I don’t know. I don’t detect any deep insights. But it’s an enjoyably weird mix, an expert execution of the mystery genre and a twisted parody of the romance genre. It’s creepy and thrilling and often funny. And Fincher brings the filmatism. He’s one of those directors, no matter how minor he goes his mastery of the cinematic language and his worship of meticulous visual detail is gonna make us rub our eyes trying to figure out if it’s high art or not. Not that it really matters either way. They’re always gonna be worth watching.
Notes:
– What’s up with Nick giving Margo the board game “Mastermind” at the very beginning? Was that really just a red herring to make us think one of them was masterminding something? Weird.
– Man, that hospital kinda sucks to let her go home still covered in the dried blood of the man she murdered. I guess they just really believed in the symbolism of her washing it off in front of her husband.
– There was at least one scene where Affleck looked way more ripped than in other scenes. You can probly pinpoint when he found out he was playing Batman.
– What do you think about him pushing her against the wall at the end, something he’d previously been falsely accused of? Is i t just to remind us that he’s not a good guy? Or (more troublingly) is it supposed to suggest that she pushed him into becoming violent?
– For a while I was pretty convinced the cat did it.
October 7th, 2014 at 2:22 pm
After that head-slam in the last five minutes, I wondered how she was still able to stand up. Concussion, anyone?
I don’t think Fincher cares whether or not we glean any meaning from his stories. He just wants to show us how fuckin great he is. Because he can. And he is. And I got no problem with that *at all*. If anything, the movie has a rather negative view of modern marriage, but that would come from the writer.
Yeah this was a good mash-up of Verhoeven BASIC INSTINCT and a Douglas Sirk melodrama.

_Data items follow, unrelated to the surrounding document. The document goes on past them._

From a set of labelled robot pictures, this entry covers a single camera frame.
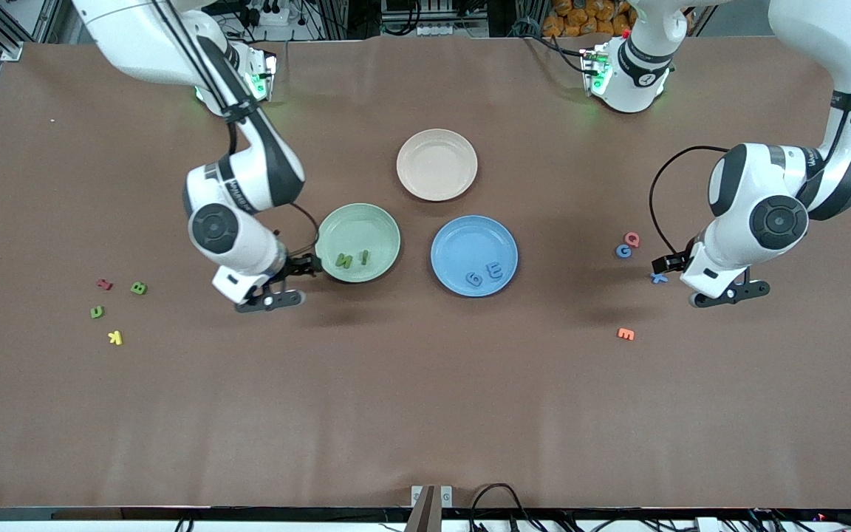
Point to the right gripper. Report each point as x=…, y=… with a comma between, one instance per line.
x=297, y=265

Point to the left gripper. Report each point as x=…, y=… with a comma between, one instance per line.
x=671, y=261

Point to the blue foam letter X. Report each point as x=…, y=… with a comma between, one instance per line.
x=660, y=278

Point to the green foam capital N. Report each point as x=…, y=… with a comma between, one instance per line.
x=344, y=260

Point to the green foam letter B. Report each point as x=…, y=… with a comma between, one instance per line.
x=139, y=288

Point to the blue foam lowercase g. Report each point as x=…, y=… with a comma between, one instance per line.
x=474, y=280

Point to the blue foam letter E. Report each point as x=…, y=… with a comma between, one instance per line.
x=496, y=270

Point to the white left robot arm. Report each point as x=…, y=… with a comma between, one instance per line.
x=824, y=37

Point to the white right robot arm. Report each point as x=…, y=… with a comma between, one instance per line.
x=145, y=37

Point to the pink foam letter Q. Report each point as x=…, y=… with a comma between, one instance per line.
x=626, y=238

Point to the blue foam capital G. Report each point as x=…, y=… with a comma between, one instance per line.
x=617, y=252

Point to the pale green plate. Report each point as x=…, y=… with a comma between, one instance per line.
x=357, y=229

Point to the orange foam letter E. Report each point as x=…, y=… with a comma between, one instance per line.
x=623, y=334

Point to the blue plate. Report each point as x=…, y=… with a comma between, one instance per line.
x=462, y=247

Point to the pale pink plate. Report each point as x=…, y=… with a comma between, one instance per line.
x=436, y=164

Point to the maroon foam letter I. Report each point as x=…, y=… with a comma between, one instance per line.
x=104, y=284

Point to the yellow foam letter K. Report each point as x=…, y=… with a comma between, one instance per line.
x=115, y=338

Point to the green foam lowercase n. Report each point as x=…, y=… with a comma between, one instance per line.
x=94, y=312

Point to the white power strip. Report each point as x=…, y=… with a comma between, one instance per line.
x=270, y=13

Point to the orange net bag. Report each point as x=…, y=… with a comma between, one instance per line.
x=580, y=18

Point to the grey metal table bracket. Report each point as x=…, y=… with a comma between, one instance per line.
x=446, y=496

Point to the brown post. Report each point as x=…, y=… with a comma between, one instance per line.
x=425, y=513

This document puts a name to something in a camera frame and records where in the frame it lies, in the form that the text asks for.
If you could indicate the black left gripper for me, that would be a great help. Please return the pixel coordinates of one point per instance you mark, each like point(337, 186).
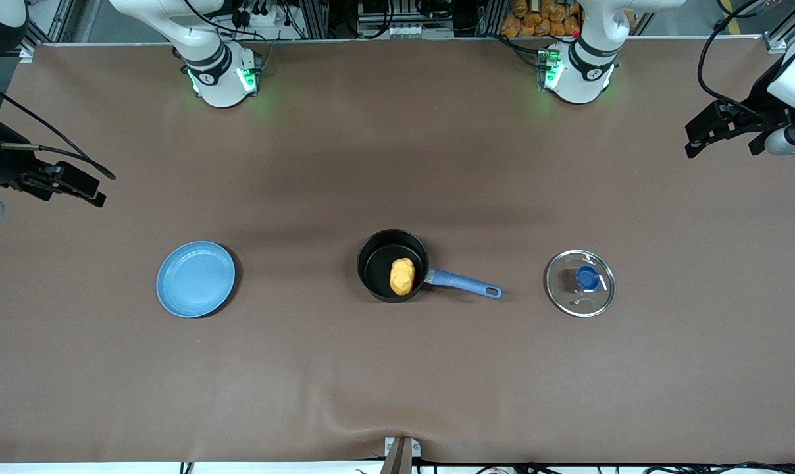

I always look forward to a Fincher title sequence – DRAGON TATTOO is a great movie, but I’d watch that Immigrant Song title sequence on it’s own any time. GONE GIRL’S title sequence was a bit more polite, it played like one of those digital photo frame collages, a different picture for each name credit, and it lulled us in to that bullshit domestic bliss we see in those bullshit romantic comedies. Nicely understated, Mr F, before you unleash the psycho bitch from hell opening up jugulars mid-coitus(spoiler).